▶ [Exercise details]
Return every line of the data below that includes the string "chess".
────
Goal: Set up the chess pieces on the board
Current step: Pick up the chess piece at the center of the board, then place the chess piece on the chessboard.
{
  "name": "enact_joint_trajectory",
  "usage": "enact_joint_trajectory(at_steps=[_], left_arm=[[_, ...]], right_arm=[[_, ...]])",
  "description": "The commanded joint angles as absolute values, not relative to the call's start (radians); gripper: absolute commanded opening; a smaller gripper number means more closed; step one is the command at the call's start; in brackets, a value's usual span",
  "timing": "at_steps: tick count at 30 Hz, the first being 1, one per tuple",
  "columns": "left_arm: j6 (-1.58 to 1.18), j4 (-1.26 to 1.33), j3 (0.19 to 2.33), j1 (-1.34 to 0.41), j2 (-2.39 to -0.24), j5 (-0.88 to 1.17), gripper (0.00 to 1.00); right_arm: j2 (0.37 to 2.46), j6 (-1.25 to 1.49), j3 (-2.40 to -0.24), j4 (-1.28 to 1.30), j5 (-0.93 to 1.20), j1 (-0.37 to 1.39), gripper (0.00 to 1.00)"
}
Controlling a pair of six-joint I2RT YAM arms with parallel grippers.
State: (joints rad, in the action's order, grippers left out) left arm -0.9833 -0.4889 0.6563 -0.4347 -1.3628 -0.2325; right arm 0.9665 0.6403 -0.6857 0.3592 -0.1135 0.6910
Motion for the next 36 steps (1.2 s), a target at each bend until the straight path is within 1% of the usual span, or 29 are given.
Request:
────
▶ [Finished task]
Goal: Set up the chess pieces on the board
Current step: Pick up the chess piece at the center of the board, then place the chess piece on the chessboard.

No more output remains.